UN AÑO AL FRENTE DE LA GENERALITAT

La crisis industrial y la escasez de las arcas públicas frustran el sueño del pleno empleo

El crecimiento se sustenta sobre la construcción, el consumo privado y las ayudas europeas

La suspensión de pagos de Terra Mítica revela dos características del primer año de gestión económica del Consell que preside Francisco Camps: una apuesta por el rigor que tropieza con una mala coyuntura.

El presidente de la Generalitat invocó el objetivo del pleno empleo en su discurso de investidura como resultado natural de una tendencia. Pero el alza del euro respecto al dólar -40% en un año- la creciente competencia asiática en muchos sectores y el escaso pulso económico de Alemania o Francia alteró la situación. Las importaciones españolas de calzado y mueble superaron las exportaciones por primera vez en la historia en 2002 y 2003, respectivamente.
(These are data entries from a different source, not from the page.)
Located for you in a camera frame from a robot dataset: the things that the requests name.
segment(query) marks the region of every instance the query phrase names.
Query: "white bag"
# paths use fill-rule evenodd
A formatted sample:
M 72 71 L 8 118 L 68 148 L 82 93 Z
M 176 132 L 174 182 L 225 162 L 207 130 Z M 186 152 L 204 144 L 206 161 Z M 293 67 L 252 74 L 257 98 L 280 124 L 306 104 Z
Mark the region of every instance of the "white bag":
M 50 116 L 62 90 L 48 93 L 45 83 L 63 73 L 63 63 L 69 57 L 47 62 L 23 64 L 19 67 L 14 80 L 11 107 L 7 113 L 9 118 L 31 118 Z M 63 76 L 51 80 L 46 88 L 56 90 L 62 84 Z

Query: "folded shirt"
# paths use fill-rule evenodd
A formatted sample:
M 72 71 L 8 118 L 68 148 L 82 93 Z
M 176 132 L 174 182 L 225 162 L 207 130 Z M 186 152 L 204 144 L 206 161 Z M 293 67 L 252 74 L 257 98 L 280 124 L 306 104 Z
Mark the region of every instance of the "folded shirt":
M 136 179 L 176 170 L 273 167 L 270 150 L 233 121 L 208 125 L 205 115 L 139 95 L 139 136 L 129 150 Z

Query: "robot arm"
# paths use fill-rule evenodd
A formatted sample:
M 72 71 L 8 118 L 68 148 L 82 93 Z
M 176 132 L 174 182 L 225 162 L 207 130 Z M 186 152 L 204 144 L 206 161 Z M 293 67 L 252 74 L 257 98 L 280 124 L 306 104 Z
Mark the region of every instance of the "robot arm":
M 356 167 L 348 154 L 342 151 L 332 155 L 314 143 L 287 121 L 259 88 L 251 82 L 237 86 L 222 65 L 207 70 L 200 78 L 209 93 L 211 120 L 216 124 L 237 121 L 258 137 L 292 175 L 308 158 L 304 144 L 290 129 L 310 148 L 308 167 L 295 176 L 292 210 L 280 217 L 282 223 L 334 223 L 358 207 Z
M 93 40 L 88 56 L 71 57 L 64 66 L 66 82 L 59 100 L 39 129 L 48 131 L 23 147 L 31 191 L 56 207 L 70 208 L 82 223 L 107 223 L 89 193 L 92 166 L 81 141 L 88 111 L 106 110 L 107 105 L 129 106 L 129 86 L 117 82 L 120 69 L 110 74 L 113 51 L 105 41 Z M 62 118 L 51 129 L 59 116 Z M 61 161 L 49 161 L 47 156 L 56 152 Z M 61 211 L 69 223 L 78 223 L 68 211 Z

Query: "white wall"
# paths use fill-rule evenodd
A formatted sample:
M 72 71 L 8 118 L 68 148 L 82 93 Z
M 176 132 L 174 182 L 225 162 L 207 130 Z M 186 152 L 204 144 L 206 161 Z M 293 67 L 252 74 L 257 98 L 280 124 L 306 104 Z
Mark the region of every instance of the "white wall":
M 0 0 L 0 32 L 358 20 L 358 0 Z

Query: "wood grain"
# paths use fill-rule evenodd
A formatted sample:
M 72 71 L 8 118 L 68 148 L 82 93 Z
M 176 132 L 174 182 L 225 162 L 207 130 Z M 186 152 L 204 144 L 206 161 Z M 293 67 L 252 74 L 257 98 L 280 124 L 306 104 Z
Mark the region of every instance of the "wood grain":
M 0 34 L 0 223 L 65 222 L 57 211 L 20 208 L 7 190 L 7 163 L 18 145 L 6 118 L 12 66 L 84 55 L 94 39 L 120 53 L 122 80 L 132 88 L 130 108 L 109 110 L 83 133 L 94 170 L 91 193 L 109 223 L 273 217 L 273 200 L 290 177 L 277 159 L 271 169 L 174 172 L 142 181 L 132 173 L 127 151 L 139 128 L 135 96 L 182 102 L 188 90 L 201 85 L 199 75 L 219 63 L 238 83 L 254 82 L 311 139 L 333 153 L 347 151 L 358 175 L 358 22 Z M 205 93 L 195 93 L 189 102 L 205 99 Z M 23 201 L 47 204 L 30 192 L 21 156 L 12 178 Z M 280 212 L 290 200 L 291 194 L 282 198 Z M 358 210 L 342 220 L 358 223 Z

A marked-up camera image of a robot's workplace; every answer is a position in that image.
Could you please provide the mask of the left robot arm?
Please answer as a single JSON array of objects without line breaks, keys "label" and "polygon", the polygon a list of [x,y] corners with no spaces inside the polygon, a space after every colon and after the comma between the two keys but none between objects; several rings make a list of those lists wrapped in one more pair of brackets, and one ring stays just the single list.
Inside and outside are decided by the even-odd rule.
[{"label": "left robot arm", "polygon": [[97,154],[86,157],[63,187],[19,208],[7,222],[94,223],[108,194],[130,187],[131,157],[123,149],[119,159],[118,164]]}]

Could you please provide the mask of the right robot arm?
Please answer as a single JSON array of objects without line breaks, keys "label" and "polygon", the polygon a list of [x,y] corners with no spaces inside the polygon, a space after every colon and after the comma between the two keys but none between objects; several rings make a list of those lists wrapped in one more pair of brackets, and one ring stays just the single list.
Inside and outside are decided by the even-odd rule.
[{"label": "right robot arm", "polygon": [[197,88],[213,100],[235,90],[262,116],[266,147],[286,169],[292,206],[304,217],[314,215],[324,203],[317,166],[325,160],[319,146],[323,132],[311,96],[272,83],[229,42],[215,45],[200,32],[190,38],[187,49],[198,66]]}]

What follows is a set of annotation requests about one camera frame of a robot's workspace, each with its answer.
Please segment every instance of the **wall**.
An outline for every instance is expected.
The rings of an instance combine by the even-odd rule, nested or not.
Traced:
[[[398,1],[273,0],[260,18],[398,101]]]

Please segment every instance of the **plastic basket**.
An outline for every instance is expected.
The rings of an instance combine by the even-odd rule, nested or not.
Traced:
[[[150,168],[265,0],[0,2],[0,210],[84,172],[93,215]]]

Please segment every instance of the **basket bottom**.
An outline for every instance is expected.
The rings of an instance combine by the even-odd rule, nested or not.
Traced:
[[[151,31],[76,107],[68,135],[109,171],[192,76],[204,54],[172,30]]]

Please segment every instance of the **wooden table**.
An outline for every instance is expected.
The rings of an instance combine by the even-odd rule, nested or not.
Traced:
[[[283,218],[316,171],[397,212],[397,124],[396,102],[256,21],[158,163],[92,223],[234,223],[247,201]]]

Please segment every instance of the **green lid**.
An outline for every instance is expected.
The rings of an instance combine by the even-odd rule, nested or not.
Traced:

El cierre de la factoría que la multinacional del juguete MB tenía en Riba-roja, que supuso el despido de 516 trabajadores, ha sido el mayor expediente de regulación de empleo sometido al Consell que preside Camps. Y el más sonoro de toda una retahila que afecta con más crudeza al calzado y el textil, pero se extiende a los plásticos, el aluminio o la alimentación.

La coyuntura internacional, complicada con el alza de petróleo y la inestabilidad en Oriente Próximo, ha puesto de relieve la fragilidad del tejido industrial valenciano y el tiempo perdido en los años de bonanza económica.

La apuesta por la innovación y la transferencia tecnológica se ha llevado titulares, pero pocos fondos. La Generalitat ha consentido la disolución de la Agencia Valenciana de Ciencia y Tecnología, creada hace 18 meses, para coordinar el esfuerzo público y privado en innovación.

Los problemas coyunturales han revelado, además, la escasa capacidad de maniobra financiera de la Generalitat. El recorte de las inversiones reales del Consell ha sido habitual en los últimos años, pero nunca se había anticipado al mes de abril ni se había extendido a los gastos de funcionamiento corriente y a las subvenciones públicas, dos novedades que revelan el peso de la deuda que arrastra la Generalitat y que ya representa el 11% del PIB.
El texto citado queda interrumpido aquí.